2023 est une année particulière pour Pinar Selek. La République de son pays natal fête ses 100 ans et la justice de cette dernière la persécute depuis 25 ans.
Sociologue et militante féministe et antimilitariste, Pinar Selek est poursuivie devant le tribunal d’Istanbul une cinquième fois pour un attentat imaginaire.
Arrêtée et emprisonnée en 1998 pour ses travaux sur la communauté kurde, elle apprend en prison être accusée d’être liée à une explosion qui venait de faire sept morts au bazar aux épices d’Istanbul. Le pouvoir décrit un attentat, la justice et les experts jugent qu’il s’agit d’un accident.
Pinar Selek est donc acquittée par quatre fois, en 2006, 2008, 2011, 2014.
Malgré cela, elle subie la torture et, depuis, une persécution psychologique.
La Cour suprême de Turquie annulant tout ses acquittements pour la traduire une cinquième fois devant les tribunaux en mars dernier. Et finalement le 29 septembre. Nous apprendrons ce jour-là, au lendemain de notre tournage (la veille, le 28 septembre), un nouveau report du procès… au 28 juin 2024.
En exil en France en 2011, Pinar Selek obtient la nationalité en 2017, mais cette dernière ne l’a protège pas entièrement.
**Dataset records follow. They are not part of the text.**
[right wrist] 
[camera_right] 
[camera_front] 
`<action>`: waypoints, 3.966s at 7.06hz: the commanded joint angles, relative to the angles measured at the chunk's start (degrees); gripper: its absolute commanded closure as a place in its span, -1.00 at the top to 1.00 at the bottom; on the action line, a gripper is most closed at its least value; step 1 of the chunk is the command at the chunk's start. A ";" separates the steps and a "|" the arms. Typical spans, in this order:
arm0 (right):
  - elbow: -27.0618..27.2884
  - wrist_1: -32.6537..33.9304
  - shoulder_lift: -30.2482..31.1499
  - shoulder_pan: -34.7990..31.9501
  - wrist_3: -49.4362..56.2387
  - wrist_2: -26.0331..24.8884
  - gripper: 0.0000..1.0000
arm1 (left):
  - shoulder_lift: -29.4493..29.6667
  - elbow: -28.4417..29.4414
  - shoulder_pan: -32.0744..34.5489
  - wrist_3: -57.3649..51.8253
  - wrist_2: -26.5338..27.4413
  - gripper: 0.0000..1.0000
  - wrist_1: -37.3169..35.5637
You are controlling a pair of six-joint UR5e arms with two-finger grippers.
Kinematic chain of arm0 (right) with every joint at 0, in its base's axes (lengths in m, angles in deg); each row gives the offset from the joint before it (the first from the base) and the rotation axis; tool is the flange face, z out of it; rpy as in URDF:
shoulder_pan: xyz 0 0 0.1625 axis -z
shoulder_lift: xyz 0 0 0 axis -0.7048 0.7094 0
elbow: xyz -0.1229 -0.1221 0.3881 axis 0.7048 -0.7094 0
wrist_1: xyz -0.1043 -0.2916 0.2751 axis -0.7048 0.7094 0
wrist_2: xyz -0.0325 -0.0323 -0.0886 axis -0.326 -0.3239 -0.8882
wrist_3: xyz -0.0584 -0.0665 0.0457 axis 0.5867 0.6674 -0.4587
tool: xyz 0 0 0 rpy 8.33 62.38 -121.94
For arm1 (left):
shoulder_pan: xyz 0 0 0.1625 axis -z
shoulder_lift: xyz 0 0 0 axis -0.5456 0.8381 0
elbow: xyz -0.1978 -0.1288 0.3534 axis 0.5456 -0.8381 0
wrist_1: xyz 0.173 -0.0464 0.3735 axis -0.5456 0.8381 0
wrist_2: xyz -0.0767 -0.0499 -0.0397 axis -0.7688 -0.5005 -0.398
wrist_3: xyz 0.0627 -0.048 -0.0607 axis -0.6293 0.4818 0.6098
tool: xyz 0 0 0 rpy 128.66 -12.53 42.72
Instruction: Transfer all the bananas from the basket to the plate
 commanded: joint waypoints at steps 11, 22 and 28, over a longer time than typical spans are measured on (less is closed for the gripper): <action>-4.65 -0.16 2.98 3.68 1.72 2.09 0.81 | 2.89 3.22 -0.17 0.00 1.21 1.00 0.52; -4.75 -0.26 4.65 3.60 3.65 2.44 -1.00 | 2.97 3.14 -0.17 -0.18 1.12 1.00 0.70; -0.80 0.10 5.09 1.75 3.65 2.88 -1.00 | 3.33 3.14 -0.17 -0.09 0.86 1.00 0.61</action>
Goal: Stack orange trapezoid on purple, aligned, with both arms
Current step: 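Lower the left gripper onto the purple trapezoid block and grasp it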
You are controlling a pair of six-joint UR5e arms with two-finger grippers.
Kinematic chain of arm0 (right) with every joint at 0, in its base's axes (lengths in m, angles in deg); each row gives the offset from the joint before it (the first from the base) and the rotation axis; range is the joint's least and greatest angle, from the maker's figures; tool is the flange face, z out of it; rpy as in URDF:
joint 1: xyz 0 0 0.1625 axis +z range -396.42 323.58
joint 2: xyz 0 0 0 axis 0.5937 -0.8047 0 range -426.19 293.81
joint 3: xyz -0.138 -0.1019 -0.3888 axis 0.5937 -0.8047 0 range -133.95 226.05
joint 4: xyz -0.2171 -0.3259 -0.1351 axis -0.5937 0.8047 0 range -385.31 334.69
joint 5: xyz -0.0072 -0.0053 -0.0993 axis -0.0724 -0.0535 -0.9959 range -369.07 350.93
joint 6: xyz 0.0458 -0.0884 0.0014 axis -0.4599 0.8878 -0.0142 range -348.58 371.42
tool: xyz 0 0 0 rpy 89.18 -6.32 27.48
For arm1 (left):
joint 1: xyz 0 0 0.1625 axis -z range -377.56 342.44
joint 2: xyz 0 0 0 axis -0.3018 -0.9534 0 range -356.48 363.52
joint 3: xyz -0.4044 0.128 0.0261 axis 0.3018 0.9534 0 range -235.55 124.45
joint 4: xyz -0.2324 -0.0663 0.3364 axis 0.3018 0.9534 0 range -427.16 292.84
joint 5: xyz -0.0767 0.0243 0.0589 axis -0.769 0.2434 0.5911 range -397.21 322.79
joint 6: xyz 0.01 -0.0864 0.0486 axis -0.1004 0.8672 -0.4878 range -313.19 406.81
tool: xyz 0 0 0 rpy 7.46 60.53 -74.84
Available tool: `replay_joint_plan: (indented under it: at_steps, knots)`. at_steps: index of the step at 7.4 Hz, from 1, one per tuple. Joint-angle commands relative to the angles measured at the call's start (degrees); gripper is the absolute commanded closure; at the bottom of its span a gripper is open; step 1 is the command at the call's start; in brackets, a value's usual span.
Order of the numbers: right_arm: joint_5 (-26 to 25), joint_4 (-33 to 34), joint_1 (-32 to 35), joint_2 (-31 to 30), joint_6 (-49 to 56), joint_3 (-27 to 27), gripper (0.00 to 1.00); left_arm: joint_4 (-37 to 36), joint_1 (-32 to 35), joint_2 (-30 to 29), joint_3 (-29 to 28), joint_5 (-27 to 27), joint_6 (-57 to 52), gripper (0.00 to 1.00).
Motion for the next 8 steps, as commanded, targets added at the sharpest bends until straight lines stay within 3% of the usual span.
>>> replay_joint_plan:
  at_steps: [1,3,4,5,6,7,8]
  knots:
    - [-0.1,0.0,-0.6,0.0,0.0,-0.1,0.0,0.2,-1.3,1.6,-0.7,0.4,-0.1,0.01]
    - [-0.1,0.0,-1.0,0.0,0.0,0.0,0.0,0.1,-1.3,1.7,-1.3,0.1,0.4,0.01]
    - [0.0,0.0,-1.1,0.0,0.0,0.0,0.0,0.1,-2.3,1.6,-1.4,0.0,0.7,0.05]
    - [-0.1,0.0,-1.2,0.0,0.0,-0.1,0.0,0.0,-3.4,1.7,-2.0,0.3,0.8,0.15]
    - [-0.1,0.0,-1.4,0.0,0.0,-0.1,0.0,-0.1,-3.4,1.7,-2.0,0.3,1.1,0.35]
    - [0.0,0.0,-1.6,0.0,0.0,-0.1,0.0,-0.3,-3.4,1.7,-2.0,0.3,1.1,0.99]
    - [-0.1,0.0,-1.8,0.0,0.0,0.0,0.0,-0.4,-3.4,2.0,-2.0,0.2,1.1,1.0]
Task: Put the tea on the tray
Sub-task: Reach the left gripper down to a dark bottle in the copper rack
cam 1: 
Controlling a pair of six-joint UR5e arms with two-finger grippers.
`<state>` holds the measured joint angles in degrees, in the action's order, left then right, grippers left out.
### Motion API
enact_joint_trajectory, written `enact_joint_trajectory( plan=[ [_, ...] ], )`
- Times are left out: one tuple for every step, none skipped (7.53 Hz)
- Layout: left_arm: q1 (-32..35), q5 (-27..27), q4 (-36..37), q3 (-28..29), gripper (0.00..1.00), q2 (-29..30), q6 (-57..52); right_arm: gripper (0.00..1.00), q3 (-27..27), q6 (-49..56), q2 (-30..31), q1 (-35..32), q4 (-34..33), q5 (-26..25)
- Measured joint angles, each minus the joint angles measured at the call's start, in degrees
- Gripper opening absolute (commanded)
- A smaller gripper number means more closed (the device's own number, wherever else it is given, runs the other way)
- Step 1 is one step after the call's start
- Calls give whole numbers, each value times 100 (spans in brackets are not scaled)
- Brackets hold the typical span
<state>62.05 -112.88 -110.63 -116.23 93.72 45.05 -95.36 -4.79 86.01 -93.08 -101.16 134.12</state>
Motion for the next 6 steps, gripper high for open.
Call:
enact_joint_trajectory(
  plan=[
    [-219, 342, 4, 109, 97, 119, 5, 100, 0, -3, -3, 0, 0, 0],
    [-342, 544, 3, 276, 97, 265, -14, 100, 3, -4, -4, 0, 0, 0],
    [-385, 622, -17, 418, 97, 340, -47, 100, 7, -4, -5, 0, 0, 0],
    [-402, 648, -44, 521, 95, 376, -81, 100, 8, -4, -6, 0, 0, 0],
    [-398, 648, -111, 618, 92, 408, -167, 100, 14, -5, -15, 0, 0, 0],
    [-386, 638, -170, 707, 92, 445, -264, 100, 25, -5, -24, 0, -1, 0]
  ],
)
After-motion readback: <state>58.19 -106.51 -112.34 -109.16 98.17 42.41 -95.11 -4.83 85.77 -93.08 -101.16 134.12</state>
Désormais placée sous mandat d’arrêt international, Pinar Selek est aussi menacée de mort par l’extrême-droite turque et les Loups Gris, une mouvance ultranationaliste armée turque particulièrement active en Europe de l’Ouest.
Dans son dernier ouvrage, “Le chaudron militaire turc, un exemple de production de la violence masculin” (aux éditions Des Femmes, Antoinette Fouque), elle persiste et signe. Défiant la censure, elle revient sur ses recherches sociologiques débutées en 2007, pour les élargir au contexte mondial néolibéral actuel, compressé entre la montée des nationalismes, des autocraties et le retour des guerres de contact.